Marc Benioff, the founder and CEO of Salesforce.com, once remarked: “You must always be able to predict what’s next and then have the flexibility to evolve.” It would be easy to dismiss this piece of advice as overtly obvious. But as one of the most successful businesspeople in recent times, it would be wise to heed Benioff’s words.
To run a business is to understand that you must be constantly evolving. Evolving to the way customers are changing, the way the market is progressing and the way your competitors are developing. Standing still can quickly see you lose ground to rival businesses. But as important as it undoubtedly is to be constantly evolving, this is no easy feat, particularly for SMEs.

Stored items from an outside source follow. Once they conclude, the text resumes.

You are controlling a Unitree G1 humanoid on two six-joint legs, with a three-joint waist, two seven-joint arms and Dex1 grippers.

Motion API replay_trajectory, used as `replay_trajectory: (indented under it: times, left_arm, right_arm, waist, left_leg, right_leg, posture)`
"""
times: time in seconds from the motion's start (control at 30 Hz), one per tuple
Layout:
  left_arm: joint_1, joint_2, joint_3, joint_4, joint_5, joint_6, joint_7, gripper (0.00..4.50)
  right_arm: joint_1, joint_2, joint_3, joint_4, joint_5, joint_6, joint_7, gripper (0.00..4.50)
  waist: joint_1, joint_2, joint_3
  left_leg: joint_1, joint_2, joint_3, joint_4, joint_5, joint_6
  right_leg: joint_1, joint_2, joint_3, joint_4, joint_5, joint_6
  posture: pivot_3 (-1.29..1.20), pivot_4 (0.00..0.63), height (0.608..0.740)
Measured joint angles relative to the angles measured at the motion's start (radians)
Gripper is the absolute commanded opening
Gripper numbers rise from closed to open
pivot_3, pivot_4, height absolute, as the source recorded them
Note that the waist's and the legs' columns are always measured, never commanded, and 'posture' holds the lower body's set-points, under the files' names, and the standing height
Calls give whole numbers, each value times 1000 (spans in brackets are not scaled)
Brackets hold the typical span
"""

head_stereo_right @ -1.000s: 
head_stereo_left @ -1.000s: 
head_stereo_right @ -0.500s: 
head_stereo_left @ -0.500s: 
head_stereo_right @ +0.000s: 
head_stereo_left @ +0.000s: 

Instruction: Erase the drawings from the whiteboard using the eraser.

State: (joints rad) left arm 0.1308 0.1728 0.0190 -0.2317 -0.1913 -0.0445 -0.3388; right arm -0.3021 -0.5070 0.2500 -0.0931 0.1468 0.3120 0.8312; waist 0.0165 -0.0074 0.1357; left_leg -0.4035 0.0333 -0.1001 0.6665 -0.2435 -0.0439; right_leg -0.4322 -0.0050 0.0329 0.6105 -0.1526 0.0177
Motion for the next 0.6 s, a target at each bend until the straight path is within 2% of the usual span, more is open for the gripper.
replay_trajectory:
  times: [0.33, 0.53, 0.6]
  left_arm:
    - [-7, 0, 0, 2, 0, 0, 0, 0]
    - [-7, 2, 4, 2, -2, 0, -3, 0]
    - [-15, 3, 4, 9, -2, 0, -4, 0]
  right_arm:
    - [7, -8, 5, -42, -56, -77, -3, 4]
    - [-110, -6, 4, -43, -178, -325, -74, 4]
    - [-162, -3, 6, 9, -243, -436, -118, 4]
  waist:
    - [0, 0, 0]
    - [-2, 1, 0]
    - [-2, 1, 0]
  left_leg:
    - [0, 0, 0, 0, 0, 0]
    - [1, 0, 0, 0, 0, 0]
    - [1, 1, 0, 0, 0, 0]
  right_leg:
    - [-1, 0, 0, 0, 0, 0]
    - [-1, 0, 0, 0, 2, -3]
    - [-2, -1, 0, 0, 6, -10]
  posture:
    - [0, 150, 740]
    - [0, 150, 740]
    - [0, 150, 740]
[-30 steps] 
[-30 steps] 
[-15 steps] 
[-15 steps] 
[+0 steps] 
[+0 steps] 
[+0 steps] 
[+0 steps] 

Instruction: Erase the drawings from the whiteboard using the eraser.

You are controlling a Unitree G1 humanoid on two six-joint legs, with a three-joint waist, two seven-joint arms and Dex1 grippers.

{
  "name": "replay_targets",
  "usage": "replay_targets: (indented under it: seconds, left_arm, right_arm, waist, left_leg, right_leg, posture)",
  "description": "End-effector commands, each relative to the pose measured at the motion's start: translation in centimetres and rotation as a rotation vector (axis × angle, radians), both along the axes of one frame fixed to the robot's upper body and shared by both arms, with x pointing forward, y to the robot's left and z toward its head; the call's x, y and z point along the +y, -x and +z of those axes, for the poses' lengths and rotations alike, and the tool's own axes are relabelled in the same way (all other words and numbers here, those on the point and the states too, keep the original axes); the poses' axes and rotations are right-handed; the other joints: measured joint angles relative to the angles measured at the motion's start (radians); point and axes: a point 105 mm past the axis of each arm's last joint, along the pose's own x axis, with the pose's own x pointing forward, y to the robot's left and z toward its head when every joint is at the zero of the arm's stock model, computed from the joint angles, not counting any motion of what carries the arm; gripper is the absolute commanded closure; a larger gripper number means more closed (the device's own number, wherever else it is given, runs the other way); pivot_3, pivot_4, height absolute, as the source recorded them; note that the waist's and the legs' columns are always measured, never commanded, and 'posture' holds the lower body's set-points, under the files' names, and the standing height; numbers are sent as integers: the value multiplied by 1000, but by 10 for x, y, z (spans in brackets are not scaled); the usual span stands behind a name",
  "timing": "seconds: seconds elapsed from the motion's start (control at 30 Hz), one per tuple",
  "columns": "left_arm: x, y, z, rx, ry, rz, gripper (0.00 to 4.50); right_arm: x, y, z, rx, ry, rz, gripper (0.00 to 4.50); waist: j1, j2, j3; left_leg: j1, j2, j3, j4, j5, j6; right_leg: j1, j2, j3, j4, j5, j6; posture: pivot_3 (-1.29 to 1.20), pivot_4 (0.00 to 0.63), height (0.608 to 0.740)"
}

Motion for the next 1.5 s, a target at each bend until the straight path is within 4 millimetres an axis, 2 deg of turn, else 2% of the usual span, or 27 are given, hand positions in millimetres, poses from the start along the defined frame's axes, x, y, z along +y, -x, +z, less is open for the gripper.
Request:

Large enterprises can have whole teams dedicated to innovation; they even have specialist ‘incubator labs’ to create and develop the latest ‘game-changing’ ideas. However, amidst the day-to-day struggle for SMEs to simply keep the lights on, sticking their head above the parapet to think more long-term can be difficult.
This is reflected in the findings of the latest Close Brothers Business Barometer, which was released this month. The quarterly survey uncovered that two-fifths of small and medium-sized firms in the UK are unhappy with their current business performance. More specifically, they recognised that they need to do more to identify new growth opportunities.
The preoccupation with staying afloat meant they had not developed a strategy that would enable evolution. In such cases, mergers and acquisitions can prove to be an excellent option, for both the buyer and the bought.
The often-cited examples of mainstream companies failing to evolve are Kodak and HMV. In both instances the businesses failed to keep pace with the move towards the digital age and were rendered largely obsolete. Their insistence on sticking to what had always worked led them down a dead end, which could have spelled disaster for them; indeed it seemed it had.
In these cases, as in many examples, a timely acquisition could have made a telling difference. Should they have been bought out, someone could have come in with a fresh approach, a new perspective that would have steered the ship clear of the proverbial iceberg. Alternatively, had they been active in the M&A market, they could have bought a new business that would have offered them a new lease of life to develop down a different, more fruitful path.
You only have to look at the popularity for tech firms to buy smaller, more innovative start-ups, such as those populating the Tech City area in east London. In such a fast-moving industry, technology companies recognise the need to be constantly evolving more than most, that is why this vertical is always home to such a hive of activity, with bigger more established names snapping up smaller operations which could provide ‘the next big thing’.
Commenting on the aforementioned survey findings, Brian Dhenin, managing director of the broker division at Close Brothers, said: “While many firms are striving for growth our survey shows there are factors holding them back from achieving their full potential... Innovation is a critical part of many firms’ growth strategies and yet our survey has highlighted that the ability to be innovative is a stumbling block for many businesses.”
Having the time or talent to innovate around everyday business is always going to be a test for resource-limited SMEs. That is why inorganic growth can be such an attractive option – evolution through business acquisition can help bring in new ideas and enhance existing business models to provide competitive advantage. So in the business equivalent to Darwin’s survival of the fittest, M&As could prove as handy as opposable thumbs.